Externally motivated
behavior persists as long as the reward or punishment is apparent.
In a sense, workers are "controlled" by the external stimuli.
Internally motivated
behavior requires no threat or reward. The reward is the feeling
that comes with accomplishing the task.
Commitment is greater.
Internal motivation
includes:
- Pride in workmanship
- Joy of work
- Persistence in
the face of obstacles
- Creative approaches
to problem solving
- No need to be
reminded, pushed pressured, or rewarded by superiors
- Reduced stress
- High levels of
job satisfaction
- Low rates of absenteeism
23. Knowing
your strengths and weaknesses
Many nonprofit managers
find themselves caught up in challenges that must be handled each
day. In his book Marketing Management for Nonprofit Organizations,
Adrian Sargeant offers a look at the strengths and weaknesses of
nonprofits, as suggested by the World Bank.
This outline may
seem very simple, but the author thinks it can be helpful in forming
an idea of just what nonprofits are all about.
The strengths:
- Strong
grassroots links. Voluntary organizations comprise groups
of individuals directly involved with social issues.
- Field-based
development expertise. Many organizations are better
placed than government to use their experience.
- The ability
to innovate and adapt. Many are small and thus can adapt
more quickly than large for-profit companies.
- Participatory
methodologies and tools. Many organizations are democratic
and inclusive.
- Long-term
commitment and emphasis on sustainability. They are
formed to deal with issues and stay around until they are solved.

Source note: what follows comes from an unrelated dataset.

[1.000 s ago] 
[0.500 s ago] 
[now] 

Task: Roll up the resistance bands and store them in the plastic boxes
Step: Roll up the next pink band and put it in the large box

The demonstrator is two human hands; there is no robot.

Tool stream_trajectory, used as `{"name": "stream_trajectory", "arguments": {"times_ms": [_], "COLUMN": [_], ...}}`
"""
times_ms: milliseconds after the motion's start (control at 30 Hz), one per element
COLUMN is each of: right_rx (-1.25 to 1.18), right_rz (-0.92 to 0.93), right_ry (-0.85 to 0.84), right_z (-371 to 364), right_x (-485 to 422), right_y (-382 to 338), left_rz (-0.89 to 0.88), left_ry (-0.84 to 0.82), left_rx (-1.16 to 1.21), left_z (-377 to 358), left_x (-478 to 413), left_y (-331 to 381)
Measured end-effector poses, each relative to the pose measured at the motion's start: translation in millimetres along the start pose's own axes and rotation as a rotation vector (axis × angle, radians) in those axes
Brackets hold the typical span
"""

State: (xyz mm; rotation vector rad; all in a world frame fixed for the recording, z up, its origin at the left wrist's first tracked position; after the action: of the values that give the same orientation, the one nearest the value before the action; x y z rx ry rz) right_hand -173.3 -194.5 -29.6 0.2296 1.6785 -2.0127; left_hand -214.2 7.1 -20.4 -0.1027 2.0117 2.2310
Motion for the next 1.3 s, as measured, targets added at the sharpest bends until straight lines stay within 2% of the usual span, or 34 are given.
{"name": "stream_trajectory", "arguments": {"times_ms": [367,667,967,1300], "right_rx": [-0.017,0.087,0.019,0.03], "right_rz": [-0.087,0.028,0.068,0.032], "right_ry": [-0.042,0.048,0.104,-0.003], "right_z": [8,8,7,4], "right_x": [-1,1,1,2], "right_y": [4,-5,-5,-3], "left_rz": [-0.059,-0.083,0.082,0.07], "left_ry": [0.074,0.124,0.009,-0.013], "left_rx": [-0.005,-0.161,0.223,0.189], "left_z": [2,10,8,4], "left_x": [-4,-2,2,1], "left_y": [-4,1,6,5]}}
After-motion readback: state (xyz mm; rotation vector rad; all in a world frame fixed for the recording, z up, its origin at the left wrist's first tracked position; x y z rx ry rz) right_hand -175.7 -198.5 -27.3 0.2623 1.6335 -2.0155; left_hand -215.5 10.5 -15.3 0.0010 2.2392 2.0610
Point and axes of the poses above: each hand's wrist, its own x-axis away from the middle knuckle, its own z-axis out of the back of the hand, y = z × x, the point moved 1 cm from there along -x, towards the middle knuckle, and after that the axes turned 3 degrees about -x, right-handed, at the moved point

- Cost effectiveness. They
have learned to do a lot with a little.
The weaknesses:
- Limited
financial and management expertise. Their very nature
means they may draw people with vast "subject" knowledge but
little financial or managerial expertise.
- Limited
institutional capacity. Their small size may limit their
ability to deal with problems.
- Low levels
of self-sustainability. Resources, such as funding,
may not match enthusiasm.
- Small-scale
interventions. Their effect on a particular cause may
be minimal.
- Lack of
understanding of the broader social or economic context. A
narrow focus can limit perception of the bigger picture.
24. Using
more public participation
Involving the public in such processes
as policy making and decisions is a concept familiar to many in the
nonprofit world. Not quite so familiar, however, is an understanding
of just what is meant by this term.
In his book The Public Participation
Handbook, James L. Creighton defined public participation
as the process by which public concerns, needs and values are incorporated
into governmental and corporate decision making. Further, he presents
the elements that he has found to be included in every situation
of public participation.
It should be noted that some forms of
apparent public involvement can be excluded from this consideration,
even though they are legitimate components of a democratic society.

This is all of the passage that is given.